Examination Attendance

The St. George’s University Student Manual (2019/2020) states as follows:

All matriculated students are expected to attend all assigned academic activities for each course currently registered. Medical excuses will be based on self-reporting by students. Students who feel they are too sick to take an examination or other required activity on a specific day must submit the online SAS medical excuse, which is available on Carenage. Students are only allowed two such excuses a year. Upon consultation with the Director of University Health Service, the third excuse will result in a mandatory medical leave of absence. The policies regarding make-up examinations are at the option of the Course Director” (p.46).

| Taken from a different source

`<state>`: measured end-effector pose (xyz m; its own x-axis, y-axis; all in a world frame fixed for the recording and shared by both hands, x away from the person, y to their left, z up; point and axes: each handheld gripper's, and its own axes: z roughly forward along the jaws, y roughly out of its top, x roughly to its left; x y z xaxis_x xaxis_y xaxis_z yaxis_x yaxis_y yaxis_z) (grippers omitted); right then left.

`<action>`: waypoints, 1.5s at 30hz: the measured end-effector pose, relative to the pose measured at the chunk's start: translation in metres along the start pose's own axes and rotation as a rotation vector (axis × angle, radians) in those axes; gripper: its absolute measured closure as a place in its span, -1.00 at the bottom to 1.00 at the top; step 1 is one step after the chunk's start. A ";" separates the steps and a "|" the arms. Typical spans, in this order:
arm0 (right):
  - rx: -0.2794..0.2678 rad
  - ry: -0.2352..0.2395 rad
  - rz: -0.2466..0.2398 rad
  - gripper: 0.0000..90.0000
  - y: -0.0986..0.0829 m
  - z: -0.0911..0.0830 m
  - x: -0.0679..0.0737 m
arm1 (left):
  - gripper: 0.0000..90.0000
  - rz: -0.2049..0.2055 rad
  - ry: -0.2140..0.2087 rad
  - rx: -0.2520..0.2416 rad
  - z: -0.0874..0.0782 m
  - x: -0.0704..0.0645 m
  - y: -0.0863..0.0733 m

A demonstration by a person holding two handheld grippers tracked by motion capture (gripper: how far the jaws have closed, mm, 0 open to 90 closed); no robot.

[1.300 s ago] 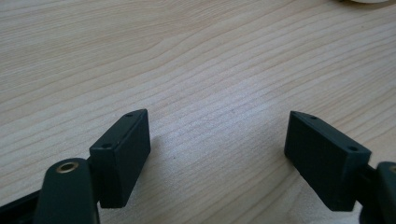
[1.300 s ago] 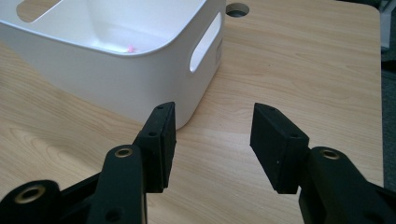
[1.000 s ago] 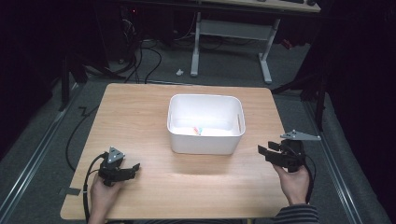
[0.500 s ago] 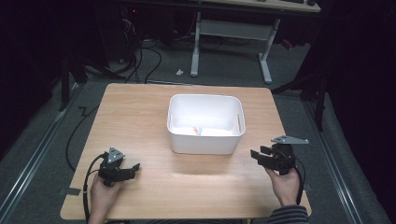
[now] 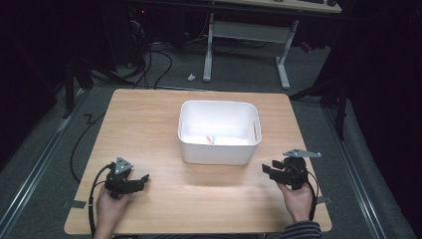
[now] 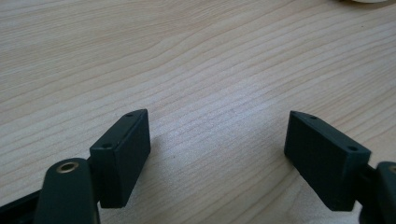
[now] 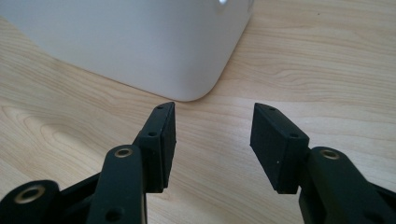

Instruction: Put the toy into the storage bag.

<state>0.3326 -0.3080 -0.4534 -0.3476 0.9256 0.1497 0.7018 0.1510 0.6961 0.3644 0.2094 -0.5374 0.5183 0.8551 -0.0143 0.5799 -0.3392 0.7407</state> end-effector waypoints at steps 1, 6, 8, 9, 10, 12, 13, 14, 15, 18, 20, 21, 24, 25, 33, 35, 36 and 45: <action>0.000 0.002 0.001 0.13 -0.001 0.002 0.001 | -0.49 0.000 0.000 0.000 0.000 0.000 0.000; 0.023 0.006 -0.001 0.13 -0.006 0.014 0.003 | -0.49 0.000 0.000 0.000 0.000 0.000 0.000; 0.026 0.003 -0.002 0.13 -0.007 0.017 0.003 | -0.49 0.000 0.000 0.000 0.000 0.000 0.000; 0.031 0.008 -0.001 0.13 -0.008 0.018 0.003 | -0.49 0.000 0.000 0.000 0.000 0.000 0.000; 0.035 0.005 0.005 0.12 -0.010 0.020 0.001 | -0.49 0.000 0.000 0.000 0.000 0.000 0.000; 0.037 0.004 0.008 0.12 -0.011 0.020 0.001 | -0.49 0.001 0.000 0.000 0.000 0.000 0.000; 0.036 0.003 0.008 0.12 -0.012 0.021 0.000 | -0.49 0.000 0.000 0.000 0.000 0.000 0.000; 0.033 0.003 0.004 0.12 -0.013 0.022 -0.001 | -0.49 0.000 0.000 0.000 0.000 0.000 0.000; 0.036 0.001 0.013 0.12 -0.015 0.023 -0.001 | -0.49 0.000 0.000 0.001 0.000 0.000 0.000; 0.046 -0.002 0.016 0.12 -0.018 0.028 -0.002 | -0.49 0.000 0.000 0.000 0.000 0.000 0.000; 0.049 -0.002 0.014 0.12 -0.020 0.032 -0.003 | -0.49 0.000 0.000 0.000 0.000 0.000 0.000; 0.054 -0.012 0.015 0.12 -0.022 0.035 -0.001 | -0.49 0.000 0.000 0.000 0.000 0.000 0.000; 0.048 -0.024 0.002 0.13 -0.023 0.038 0.002 | -0.49 0.000 0.001 0.000 0.000 0.000 0.000; 0.046 -0.028 -0.011 0.13 -0.024 0.041 0.005 | -0.49 0.000 0.000 0.001 0.000 0.000 0.000; 0.056 -0.036 -0.039 0.13 -0.027 0.054 0.014 | -0.49 0.000 0.000 0.000 0.000 0.000 0.000; 0.052 -0.041 -0.054 0.13 -0.027 0.056 0.015 | -0.49 0.000 0.001 0.000 0.000 0.000 0.000; 0.052 -0.041 -0.054 0.13 -0.027 0.056 0.015 | -0.49 0.000 0.001 0.000 0.000 0.000 0.000; 0.056 -0.049 -0.061 0.13 -0.031 0.064 0.017 | -0.49 0.000 0.000 0.000 0.000 0.000 0.000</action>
<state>0.3445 -0.2746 -0.5169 -0.3605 0.9300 0.0724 0.7142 0.2252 0.6627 0.3644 0.2094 -0.5374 0.5181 0.8552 -0.0142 0.5803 -0.3392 0.7404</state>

For additional specific examination policies and procedures, refer to the St. George’s University Student Manual (2019/2020), pages 31 through 37.

Student Accessibility and Accommodation Services Policy

The St. George’s University Student Manual (2019/2020) states as follows:

A student with a disability or disabling condition that affects one or more major life activities, who would like to request an accommodation, must submit a completed application form and supporting documentation to the Student Accessibility and Accommodation Services (SAAS) located in the Dean of Students Office. It is highly recommended that students applying for accommodations do so at least one month before classes begin to allow for a more efficient and timely consideration of the request. If a fully completed application is not submitted in a timely fashion, an eligibility determination may not be made, and accommodations, where applicable, may not be granted prior to the commencement of classes and/or examinations” (p. 8).


It is the responsibility of the student to read and understand the policies, laws, rules and procedures that while they could affect your grade for a course, have not been specifically outlined in the course syllabus. These are contained in the St. George’s University Student Manual.